They looked round at the bare interior of the plateau. It had a roughly rectangular shape, protected by ramparts of grass which had crumbled in places. There were a few shrubs and patches of bramble but no signs of human occupation, whether ancient or modern.

Helen and Tom hadn’t come out to Todd’s Mound totally unprepared. Helen had found a book in her god-father’s library which detailed the locations of some of the tumuli and other ancient remains to be found in the region around Salisbury. Little was known about Todd’s Mound (not even who the eponymous Todd had been) but it seemed there had most likely been entrances or gateways at both ends of the plateau, although a land-fall in the east had made access almost impossible from that side.

Tom pointed to the opposite end, the eastern one.

‘If there’s anything to be found,’ he said, ‘it should be over there.’

‘Why?’

‘Look around, there are no signs of disturbance to the earth here. And there weren’t any marks either near the path we’ve just come by. If North was poking around and digging things up, it must have been somewhere different.’

They began to pace the length of the hilltop.

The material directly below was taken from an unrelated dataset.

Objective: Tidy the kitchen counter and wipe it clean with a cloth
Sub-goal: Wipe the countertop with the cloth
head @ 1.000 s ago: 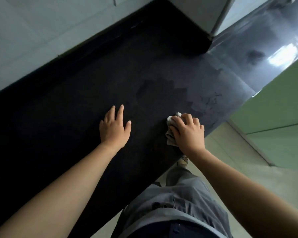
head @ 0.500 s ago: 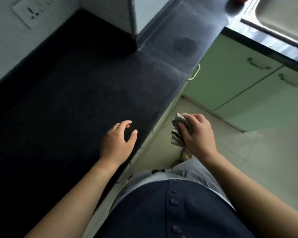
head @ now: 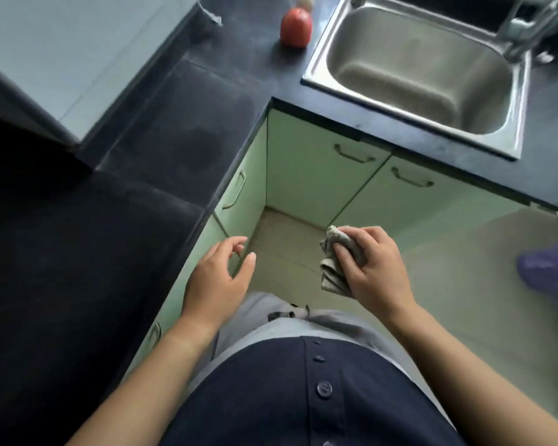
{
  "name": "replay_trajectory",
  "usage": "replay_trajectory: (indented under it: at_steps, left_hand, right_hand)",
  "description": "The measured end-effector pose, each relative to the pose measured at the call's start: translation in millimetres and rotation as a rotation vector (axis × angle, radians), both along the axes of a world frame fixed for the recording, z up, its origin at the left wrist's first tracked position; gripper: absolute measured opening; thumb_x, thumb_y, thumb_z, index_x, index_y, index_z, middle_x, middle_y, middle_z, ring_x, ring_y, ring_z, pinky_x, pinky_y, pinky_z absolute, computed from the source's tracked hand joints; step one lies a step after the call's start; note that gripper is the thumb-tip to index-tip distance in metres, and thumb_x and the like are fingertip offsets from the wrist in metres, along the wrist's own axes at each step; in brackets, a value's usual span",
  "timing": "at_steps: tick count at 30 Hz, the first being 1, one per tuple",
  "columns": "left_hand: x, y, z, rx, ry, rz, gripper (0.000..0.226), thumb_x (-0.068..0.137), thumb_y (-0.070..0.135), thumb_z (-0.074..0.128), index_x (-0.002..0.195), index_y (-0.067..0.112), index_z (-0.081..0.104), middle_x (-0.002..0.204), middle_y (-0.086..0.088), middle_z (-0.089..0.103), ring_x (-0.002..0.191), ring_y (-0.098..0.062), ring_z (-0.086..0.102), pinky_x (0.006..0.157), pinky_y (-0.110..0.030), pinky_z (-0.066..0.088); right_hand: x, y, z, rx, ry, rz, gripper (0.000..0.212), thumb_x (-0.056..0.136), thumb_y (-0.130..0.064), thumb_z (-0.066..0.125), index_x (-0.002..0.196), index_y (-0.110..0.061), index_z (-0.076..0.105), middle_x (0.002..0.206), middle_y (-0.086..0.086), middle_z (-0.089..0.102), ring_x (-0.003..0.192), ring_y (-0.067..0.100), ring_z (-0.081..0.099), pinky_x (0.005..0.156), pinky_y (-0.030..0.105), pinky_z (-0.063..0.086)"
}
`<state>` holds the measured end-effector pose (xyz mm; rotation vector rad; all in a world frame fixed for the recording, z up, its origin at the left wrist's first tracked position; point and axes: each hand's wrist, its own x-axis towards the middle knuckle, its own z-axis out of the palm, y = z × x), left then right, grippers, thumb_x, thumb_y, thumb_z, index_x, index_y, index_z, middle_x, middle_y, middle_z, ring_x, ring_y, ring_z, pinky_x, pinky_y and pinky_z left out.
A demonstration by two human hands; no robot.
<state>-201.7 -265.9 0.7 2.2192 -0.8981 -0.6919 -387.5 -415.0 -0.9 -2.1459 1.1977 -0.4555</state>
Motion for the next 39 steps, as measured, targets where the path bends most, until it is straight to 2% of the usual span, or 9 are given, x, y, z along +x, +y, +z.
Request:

There was a rustling in a patch of bushes as they passed and they turned to see a deer start from shelter and scamper back towards the western side of the mound. Helen paused and held her hand to her breast.

‘That startled me, Tom.’

Tom Ansell, also, had been startled but he wasn’t displeased to see the effect on Helen since it was an excuse to put his free arm round her for a moment. Then they resumed their progress towards the far embankment, in which there was a kind of a larger dip or notch. Through this, as they walked, they caught glimpses of the city and the cathedral spire.

‘This is where one of the entrances to the settlement — or whatever it was — must have been,’ said Tom, as they stood on the lip of ground below which the land fell away steeply. The slope was studded with clumps of yew and to one side lay the great carcass of a fallen tree. Helen turned her back on the view and surveyed the grassy basin they had just crossed.

‘It’s strange to think that our ancestors once lived up here. I wonder why they moved away.’

‘Perhaps they were driven out and had no choice over moving,’ said Tom. ‘Or they got bored with life on this cold hilltop and wanted the comfort of the lowlands.’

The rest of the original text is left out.